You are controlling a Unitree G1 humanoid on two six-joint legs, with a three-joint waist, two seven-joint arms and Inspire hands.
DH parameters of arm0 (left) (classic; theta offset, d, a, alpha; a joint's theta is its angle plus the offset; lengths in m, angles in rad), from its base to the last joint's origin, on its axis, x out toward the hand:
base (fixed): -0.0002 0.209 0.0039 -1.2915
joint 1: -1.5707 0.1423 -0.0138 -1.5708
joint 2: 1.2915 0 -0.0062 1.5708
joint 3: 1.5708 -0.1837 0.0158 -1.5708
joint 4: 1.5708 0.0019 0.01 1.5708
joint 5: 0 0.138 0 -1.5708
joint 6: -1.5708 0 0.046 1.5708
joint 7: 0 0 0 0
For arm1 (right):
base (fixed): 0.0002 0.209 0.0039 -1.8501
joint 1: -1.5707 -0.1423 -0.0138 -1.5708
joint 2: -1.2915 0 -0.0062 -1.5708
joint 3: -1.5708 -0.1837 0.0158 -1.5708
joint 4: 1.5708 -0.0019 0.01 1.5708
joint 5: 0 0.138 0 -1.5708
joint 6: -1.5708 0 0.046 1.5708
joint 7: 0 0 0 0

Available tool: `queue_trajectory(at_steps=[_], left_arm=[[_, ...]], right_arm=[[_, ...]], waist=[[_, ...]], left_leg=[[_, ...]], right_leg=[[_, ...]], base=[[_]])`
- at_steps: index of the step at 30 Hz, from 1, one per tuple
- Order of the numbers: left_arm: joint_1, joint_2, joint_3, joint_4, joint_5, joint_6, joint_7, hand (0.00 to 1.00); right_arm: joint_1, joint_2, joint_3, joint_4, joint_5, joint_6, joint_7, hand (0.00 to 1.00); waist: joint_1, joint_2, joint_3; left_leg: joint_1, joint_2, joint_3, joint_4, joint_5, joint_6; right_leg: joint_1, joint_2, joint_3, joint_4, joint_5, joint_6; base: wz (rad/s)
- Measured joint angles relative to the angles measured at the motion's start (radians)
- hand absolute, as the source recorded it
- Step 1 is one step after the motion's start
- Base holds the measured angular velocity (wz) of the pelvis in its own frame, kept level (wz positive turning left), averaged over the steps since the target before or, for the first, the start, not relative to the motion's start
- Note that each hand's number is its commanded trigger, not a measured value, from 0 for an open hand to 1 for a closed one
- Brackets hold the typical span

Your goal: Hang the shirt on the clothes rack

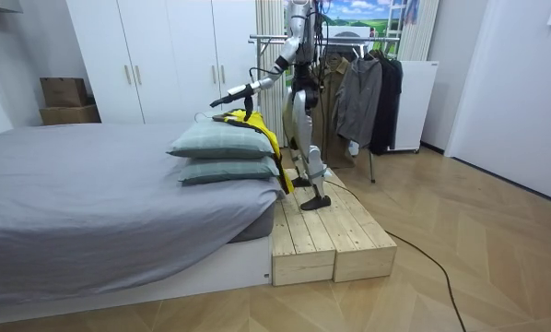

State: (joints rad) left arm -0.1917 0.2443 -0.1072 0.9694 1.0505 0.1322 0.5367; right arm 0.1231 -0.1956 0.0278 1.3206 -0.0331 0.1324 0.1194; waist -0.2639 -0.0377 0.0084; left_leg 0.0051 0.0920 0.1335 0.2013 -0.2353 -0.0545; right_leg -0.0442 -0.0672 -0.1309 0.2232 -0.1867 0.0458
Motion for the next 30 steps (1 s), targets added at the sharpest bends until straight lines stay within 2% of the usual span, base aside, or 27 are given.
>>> queue_trajectory(at_steps=[4,9,11,13,16,21,24,27,30], left_arm=[[-0.068,0.013,0.023,0.072,-0.018,-0.003,0.001,0.00],[-0.106,0.027,0.026,0.094,-0.036,-0.012,0.001,0.00],[-0.114,0.038,0.026,0.097,-0.040,-0.016,0.002,0.00],[-0.150,0.049,0.027,0.129,-0.058,-0.030,0.005,0.00],[-0.182,0.060,0.030,0.153,-0.060,-0.031,0.011,0.00],[-0.218,0.072,0.025,0.212,-0.117,-0.029,0.044,0.00],[-0.217,0.076,0.023,0.239,-0.129,-0.027,0.044,0.00],[-0.217,0.078,-0.010,0.250,-0.164,-0.028,0.043,0.00],[-0.218,0.078,-0.033,0.250,-0.168,-0.029,0.041,0.00]], right_arm=[[0.000,-0.005,0.027,0.006,0.027,-0.001,-0.014,0.00],[0.008,-0.006,0.028,0.006,0.031,-0.002,-0.017,0.00],[0.007,-0.005,0.030,0.007,0.042,-0.002,-0.019,0.00],[0.008,-0.005,0.032,0.015,0.079,-0.008,-0.022,0.00],[0.007,-0.006,0.038,0.014,0.083,-0.010,-0.021,0.00],[0.006,-0.006,0.066,0.014,0.106,-0.009,-0.010,0.00],[0.004,-0.005,0.072,0.013,0.106,-0.009,-0.007,0.00],[-0.006,-0.006,0.091,0.012,0.108,-0.009,-0.008,0.00],[-0.027,-0.005,0.115,0.013,0.111,-0.011,-0.007,0.00]], waist=[[0.005,-0.015,-0.0024],[0.000,-0.018,-0.0030],[0.004,-0.025,0.0007],[0.008,-0.037,0.0054],[0.021,-0.049,0.0072],[0.016,-0.060,0.0071],[0.000,-0.067,0.0097],[-0.002,-0.067,0.0095],[-0.004,-0.062,0.0132]], left_leg=[[-0.041,0.001,0.007,0.020,0.000,0.000],[-0.099,0.007,0.007,0.055,0.000,0.000],[-0.111,0.010,0.011,0.064,0.000,0.000],[-0.136,0.017,0.018,0.076,0.000,0.000],[-0.176,0.026,0.027,0.101,0.000,0.000],[-0.221,0.028,0.027,0.115,0.005,0.002],[-0.247,0.030,0.026,0.123,0.005,0.002],[-0.272,0.031,0.025,0.133,0.006,0.003],[-0.274,0.033,0.026,0.143,0.006,0.003]], right_leg=[[-0.048,0.003,0.022,0.009,0.004,-0.004],[-0.098,0.005,0.025,0.023,0.014,-0.010],[-0.116,0.007,0.031,0.035,0.017,-0.012],[-0.140,0.012,0.033,0.037,0.027,-0.017],[-0.175,0.019,0.041,0.036,0.045,-0.022],[-0.215,0.021,0.045,0.037,0.060,-0.024],[-0.231,0.022,0.044,0.036,0.065,-0.024],[-0.247,0.023,0.045,0.035,0.068,-0.024],[-0.248,0.024,0.044,0.036,0.069,-0.025]], base=[[-0.11],[-0.04],[-0.08],[-0.10],[-0.15],[-0.02],[0.00],[0.00],[0.00]])
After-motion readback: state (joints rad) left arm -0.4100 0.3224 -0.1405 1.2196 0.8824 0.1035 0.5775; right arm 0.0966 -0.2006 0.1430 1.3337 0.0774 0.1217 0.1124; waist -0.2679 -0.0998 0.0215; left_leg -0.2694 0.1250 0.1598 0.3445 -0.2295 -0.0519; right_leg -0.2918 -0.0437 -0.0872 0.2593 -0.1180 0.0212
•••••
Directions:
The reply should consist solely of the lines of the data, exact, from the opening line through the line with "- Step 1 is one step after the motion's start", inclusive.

Exercise answer:
You are controlling a Unitree G1 humanoid on two six-joint legs, with a three-joint waist, two seven-joint arms and Inspire hands.
DH parameters of arm0 (left) (classic; theta offset, d, a, alpha; a joint's theta is its angle plus the offset; lengths in m, angles in rad), from its base to the last joint's origin, on its axis, x out toward the hand:
base (fixed): -0.0002 0.209 0.0039 -1.2915
joint 1: -1.5707 0.1423 -0.0138 -1.5708
joint 2: 1.2915 0 -0.0062 1.5708
joint 3: 1.5708 -0.1837 0.0158 -1.5708
joint 4: 1.5708 0.0019 0.01 1.5708
joint 5: 0 0.138 0 -1.5708
joint 6: -1.5708 0 0.046 1.5708
joint 7: 0 0 0 0
For arm1 (right):
base (fixed): 0.0002 0.209 0.0039 -1.8501
joint 1: -1.5707 -0.1423 -0.0138 -1.5708
joint 2: -1.2915 0 -0.0062 -1.5708
joint 3: -1.5708 -0.1837 0.0158 -1.5708
joint 4: 1.5708 -0.0019 0.01 1.5708
joint 5: 0 0.138 0 -1.5708
joint 6: -1.5708 0 0.046 1.5708
joint 7: 0 0 0 0

Available tool: `queue_trajectory(at_steps=[_], left_arm=[[_, ...]], right_arm=[[_, ...]], waist=[[_, ...]], left_leg=[[_, ...]], right_leg=[[_, ...]], base=[[_]])`
- at_steps: index of the step at 30 Hz, from 1, one per tuple
- Order of the numbers: left_arm: joint_1, joint_2, joint_3, joint_4, joint_5, joint_6, joint_7, hand (0.00 to 1.00); right_arm: joint_1, joint_2, joint_3, joint_4, joint_5, joint_6, joint_7, hand (0.00 to 1.00); waist: joint_1, joint_2, joint_3; left_leg: joint_1, joint_2, joint_3, joint_4, joint_5, joint_6; right_leg: joint_1, joint_2, joint_3, joint_4, joint_5, joint_6; base: wz (rad/s)
- Measured joint angles relative to the angles measured at the motion's start (radians)
- hand absolute, as the source recorded it
- Step 1 is one step after the motion's start

There is no more to the answer.